EXTRACTED MATERIAL:
-----

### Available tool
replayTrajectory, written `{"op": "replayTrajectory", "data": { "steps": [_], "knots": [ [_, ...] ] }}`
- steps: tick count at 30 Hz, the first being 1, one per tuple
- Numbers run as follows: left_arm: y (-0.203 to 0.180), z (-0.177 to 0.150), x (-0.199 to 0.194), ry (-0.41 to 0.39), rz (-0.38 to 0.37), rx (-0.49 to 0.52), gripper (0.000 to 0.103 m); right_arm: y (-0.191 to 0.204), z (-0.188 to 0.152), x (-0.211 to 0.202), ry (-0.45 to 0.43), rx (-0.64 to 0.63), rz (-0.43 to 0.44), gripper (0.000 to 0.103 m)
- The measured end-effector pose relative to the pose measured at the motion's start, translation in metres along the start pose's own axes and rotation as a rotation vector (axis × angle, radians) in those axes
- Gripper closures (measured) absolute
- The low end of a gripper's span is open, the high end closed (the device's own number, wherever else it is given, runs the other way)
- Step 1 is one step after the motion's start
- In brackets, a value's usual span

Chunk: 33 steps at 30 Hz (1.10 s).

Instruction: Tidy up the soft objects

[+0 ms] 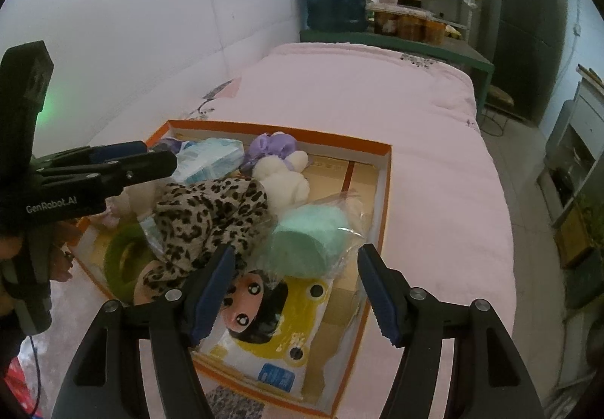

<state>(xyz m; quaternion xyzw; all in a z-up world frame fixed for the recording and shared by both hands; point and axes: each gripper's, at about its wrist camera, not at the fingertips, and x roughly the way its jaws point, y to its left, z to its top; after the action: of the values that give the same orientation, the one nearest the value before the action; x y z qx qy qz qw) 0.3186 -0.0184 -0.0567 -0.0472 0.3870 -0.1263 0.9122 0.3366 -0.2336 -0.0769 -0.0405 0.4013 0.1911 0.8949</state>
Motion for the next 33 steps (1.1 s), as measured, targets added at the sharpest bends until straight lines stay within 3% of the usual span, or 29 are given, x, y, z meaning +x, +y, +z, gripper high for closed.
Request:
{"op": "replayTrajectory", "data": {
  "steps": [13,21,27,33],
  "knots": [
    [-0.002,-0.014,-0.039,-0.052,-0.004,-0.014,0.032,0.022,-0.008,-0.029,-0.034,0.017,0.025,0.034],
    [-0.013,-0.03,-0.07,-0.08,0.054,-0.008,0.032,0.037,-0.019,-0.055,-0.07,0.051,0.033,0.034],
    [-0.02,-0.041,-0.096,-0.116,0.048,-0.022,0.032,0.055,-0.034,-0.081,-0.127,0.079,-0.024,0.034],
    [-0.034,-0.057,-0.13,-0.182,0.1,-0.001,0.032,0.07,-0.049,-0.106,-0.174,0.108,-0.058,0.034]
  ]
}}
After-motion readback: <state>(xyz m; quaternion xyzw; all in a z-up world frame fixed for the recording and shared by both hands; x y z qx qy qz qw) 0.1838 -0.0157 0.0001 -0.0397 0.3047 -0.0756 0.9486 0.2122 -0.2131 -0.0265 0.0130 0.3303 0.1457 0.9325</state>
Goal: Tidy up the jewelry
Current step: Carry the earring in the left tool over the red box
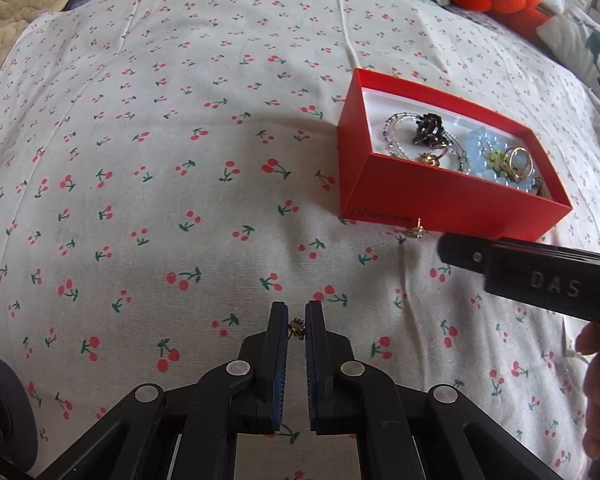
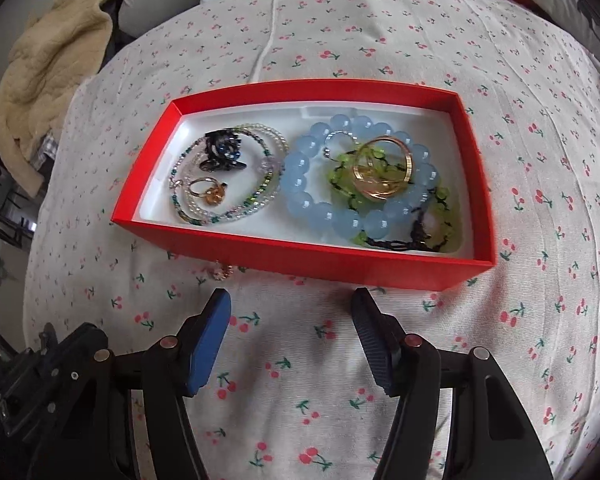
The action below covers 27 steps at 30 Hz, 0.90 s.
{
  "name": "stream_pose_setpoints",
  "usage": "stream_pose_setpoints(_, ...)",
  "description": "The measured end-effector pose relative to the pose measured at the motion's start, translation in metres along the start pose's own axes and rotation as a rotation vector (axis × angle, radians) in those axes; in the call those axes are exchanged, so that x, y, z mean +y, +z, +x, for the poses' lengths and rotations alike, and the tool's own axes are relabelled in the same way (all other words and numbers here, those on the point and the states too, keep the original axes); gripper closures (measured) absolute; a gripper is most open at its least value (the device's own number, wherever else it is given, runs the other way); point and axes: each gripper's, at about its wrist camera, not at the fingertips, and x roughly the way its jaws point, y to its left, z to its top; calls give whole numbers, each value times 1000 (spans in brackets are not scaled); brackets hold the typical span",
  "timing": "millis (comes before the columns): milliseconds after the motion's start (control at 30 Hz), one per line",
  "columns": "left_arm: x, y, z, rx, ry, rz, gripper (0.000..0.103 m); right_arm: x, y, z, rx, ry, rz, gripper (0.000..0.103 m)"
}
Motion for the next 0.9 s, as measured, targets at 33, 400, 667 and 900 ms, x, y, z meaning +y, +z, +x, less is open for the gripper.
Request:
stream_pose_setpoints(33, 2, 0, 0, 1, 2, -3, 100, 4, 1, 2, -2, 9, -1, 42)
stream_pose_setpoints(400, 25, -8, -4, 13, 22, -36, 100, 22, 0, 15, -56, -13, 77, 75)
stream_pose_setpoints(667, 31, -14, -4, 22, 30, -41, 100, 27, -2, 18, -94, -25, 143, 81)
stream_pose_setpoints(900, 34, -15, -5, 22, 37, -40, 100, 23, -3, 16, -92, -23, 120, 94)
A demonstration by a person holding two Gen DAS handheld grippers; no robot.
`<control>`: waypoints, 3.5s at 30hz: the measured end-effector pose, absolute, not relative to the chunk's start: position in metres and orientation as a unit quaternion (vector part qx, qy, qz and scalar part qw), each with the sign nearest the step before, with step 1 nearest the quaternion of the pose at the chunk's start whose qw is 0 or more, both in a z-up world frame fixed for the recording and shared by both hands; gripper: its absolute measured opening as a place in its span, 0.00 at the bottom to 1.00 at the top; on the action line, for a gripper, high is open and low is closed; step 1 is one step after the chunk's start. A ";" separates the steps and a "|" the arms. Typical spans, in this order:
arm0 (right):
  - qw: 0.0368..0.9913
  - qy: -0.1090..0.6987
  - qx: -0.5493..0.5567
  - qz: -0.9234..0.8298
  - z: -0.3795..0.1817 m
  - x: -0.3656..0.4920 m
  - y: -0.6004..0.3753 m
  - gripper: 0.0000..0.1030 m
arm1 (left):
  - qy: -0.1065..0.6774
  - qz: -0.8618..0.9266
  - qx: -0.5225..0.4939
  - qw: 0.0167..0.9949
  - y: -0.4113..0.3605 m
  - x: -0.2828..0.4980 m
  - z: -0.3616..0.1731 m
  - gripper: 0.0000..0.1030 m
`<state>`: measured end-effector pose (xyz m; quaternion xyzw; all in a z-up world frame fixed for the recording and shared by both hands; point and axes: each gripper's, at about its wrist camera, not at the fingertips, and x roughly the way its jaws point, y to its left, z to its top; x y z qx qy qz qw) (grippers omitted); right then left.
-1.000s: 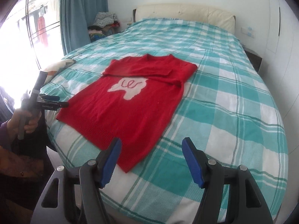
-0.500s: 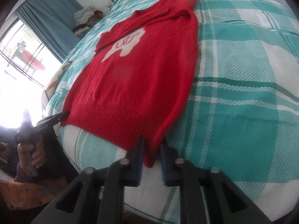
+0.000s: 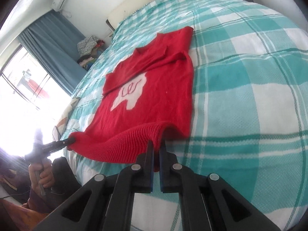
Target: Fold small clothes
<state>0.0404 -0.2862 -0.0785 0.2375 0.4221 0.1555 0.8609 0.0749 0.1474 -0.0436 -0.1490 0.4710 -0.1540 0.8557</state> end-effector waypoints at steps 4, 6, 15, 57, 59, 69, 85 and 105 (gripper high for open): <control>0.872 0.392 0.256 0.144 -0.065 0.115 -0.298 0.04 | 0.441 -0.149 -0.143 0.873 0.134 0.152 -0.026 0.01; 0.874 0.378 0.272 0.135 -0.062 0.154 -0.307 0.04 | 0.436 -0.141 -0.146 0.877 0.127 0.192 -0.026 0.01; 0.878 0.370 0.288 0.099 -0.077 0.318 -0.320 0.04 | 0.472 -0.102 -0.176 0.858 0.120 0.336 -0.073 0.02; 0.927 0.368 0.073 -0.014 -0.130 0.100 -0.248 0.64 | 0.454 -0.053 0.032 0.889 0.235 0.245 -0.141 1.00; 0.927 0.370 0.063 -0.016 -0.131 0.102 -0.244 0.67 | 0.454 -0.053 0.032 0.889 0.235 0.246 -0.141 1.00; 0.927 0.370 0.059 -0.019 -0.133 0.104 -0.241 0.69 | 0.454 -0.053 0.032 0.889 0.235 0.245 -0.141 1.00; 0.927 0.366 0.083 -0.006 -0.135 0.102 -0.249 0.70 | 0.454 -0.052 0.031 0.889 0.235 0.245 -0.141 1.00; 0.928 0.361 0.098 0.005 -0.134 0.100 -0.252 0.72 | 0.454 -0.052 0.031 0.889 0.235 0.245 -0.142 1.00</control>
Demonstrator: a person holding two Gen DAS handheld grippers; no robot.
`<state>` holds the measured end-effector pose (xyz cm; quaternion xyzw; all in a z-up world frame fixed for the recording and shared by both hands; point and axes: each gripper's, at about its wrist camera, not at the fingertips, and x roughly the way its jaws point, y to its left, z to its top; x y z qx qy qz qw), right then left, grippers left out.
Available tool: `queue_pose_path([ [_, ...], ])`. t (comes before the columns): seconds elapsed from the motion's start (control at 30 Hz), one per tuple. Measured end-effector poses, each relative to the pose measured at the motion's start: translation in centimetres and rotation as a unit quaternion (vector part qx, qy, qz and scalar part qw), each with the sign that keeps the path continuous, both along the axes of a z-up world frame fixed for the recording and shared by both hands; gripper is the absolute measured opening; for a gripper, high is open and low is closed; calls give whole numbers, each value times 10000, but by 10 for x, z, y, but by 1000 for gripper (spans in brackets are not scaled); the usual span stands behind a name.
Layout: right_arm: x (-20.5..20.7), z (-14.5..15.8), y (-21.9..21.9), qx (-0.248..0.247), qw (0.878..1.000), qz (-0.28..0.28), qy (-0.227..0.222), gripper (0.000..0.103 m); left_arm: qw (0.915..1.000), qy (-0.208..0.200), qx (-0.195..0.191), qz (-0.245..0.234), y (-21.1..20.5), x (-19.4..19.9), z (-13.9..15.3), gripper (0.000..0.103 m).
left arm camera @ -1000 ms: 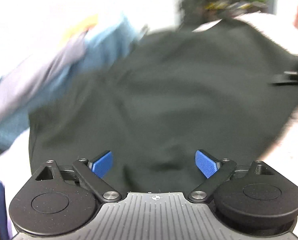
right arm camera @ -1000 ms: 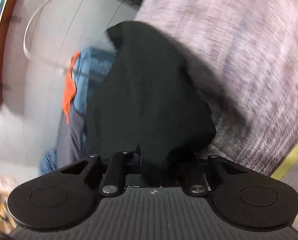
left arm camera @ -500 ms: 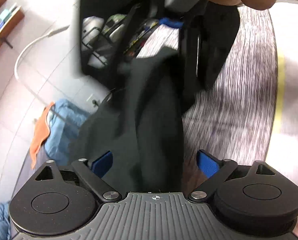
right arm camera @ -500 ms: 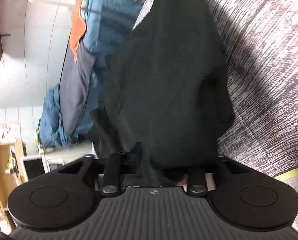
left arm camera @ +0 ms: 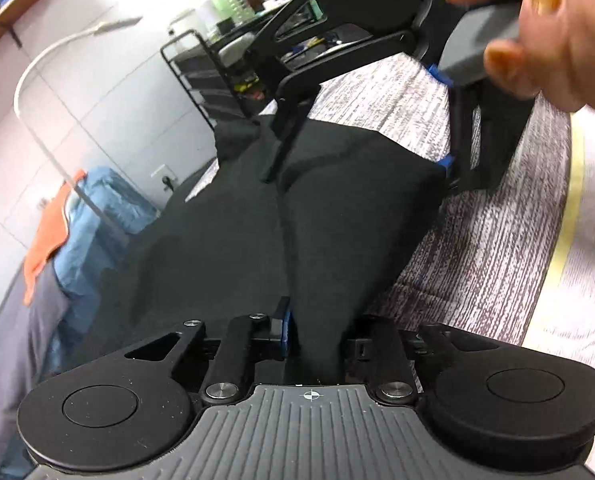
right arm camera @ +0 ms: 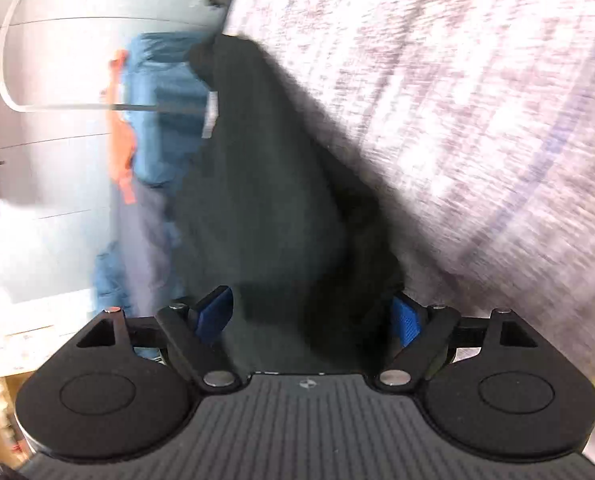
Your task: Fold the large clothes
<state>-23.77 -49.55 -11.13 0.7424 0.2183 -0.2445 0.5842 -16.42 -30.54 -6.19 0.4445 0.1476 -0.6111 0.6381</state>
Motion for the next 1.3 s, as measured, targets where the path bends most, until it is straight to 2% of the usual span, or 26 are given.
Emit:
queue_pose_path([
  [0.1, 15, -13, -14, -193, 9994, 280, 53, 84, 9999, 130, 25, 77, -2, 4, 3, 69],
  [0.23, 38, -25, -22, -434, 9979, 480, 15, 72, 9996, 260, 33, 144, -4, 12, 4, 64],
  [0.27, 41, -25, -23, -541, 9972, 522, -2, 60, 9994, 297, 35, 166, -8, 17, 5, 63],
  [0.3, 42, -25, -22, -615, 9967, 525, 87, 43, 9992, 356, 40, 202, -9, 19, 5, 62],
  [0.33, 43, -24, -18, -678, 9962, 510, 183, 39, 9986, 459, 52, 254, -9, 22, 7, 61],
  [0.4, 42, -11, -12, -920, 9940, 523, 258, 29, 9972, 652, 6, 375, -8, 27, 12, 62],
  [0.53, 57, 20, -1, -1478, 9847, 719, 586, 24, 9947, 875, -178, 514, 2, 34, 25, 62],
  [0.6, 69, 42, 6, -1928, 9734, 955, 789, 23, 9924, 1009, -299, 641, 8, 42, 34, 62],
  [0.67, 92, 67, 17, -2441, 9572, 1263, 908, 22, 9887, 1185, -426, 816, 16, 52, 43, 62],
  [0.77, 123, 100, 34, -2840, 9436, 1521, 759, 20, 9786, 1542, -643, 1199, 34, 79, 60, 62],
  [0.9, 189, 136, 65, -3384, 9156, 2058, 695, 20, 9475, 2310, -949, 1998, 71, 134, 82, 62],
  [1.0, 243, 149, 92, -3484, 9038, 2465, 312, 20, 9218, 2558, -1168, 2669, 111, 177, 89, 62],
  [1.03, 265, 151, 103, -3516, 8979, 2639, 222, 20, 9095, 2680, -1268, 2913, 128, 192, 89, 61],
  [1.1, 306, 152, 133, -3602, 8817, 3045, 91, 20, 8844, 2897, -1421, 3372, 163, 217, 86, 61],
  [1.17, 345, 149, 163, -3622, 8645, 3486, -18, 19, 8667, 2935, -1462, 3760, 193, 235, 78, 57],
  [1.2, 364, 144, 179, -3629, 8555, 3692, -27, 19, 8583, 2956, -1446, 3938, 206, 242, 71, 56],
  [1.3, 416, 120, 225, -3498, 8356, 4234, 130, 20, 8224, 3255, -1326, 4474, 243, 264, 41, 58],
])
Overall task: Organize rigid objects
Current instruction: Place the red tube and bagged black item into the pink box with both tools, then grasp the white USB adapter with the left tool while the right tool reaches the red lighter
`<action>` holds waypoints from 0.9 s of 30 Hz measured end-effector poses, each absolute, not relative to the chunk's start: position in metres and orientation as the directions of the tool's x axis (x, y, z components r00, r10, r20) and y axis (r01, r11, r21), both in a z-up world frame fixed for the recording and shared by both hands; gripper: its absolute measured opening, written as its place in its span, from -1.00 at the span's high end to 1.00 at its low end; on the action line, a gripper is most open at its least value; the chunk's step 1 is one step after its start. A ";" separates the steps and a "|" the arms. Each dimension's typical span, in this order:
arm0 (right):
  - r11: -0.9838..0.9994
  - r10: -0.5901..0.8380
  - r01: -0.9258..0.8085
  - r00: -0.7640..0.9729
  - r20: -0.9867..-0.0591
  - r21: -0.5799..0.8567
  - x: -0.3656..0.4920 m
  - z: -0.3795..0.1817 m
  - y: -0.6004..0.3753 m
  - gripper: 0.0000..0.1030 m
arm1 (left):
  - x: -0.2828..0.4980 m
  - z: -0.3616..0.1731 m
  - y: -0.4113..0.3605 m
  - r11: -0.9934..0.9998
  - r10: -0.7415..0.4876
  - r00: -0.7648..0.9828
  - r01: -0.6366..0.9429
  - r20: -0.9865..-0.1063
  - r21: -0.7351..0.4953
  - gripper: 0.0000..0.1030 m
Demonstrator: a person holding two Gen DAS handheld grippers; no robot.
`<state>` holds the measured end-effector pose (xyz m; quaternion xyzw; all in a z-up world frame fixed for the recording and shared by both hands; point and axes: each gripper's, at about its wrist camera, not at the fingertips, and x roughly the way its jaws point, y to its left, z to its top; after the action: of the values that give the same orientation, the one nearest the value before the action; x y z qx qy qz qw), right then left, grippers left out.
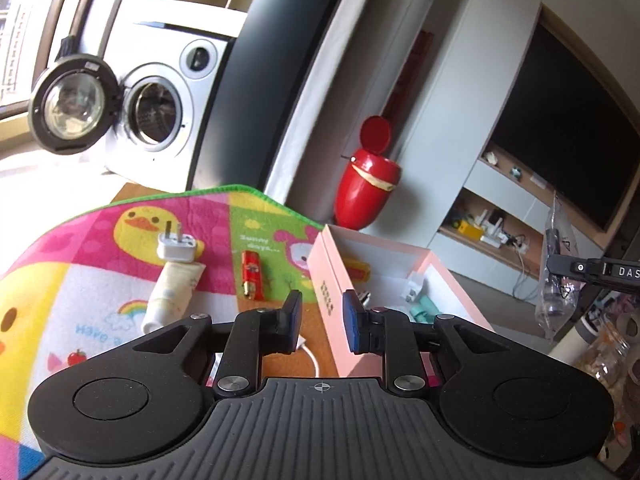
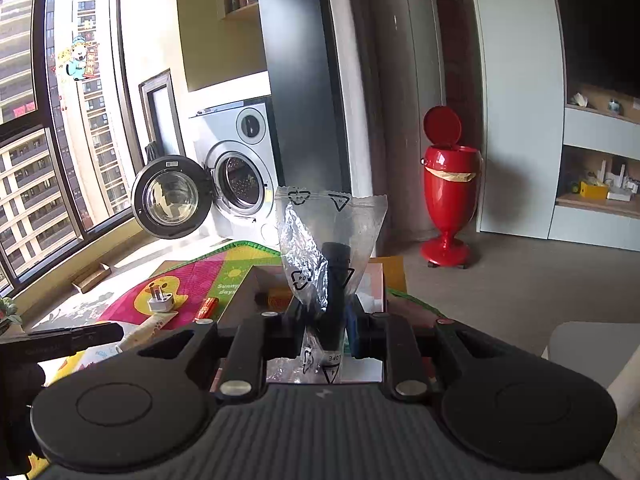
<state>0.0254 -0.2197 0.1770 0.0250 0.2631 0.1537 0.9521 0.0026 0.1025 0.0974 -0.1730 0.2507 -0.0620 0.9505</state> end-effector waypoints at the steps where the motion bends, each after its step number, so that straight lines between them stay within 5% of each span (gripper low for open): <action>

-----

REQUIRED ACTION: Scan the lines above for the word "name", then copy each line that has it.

RESULT OF THE EXERCISE:
  "name": "stream_pose_setpoints",
Available tool: `queue_pose_path([ [_, ...], ])`. t (comes before the columns): seconds elapsed from the motion's start (control at 30 Hz), one per tuple. Measured end-effector poses, each relative to the pose measured at the motion's start: translation in centimetres and rotation as a unit quaternion (vector part qx, qy, qz and scalar part qw), each with the sign that keeps the path continuous, both along the axes of a z-up world frame fixed for the recording and shared by both hands; gripper is the absolute measured opening; for a gripper, high is open and low is closed; calls give whole numbers, each value times 10000, but by 10 for x, z, y, but by 1000 for gripper (spans in brackets are not scaled); the usual span stands behind a name.

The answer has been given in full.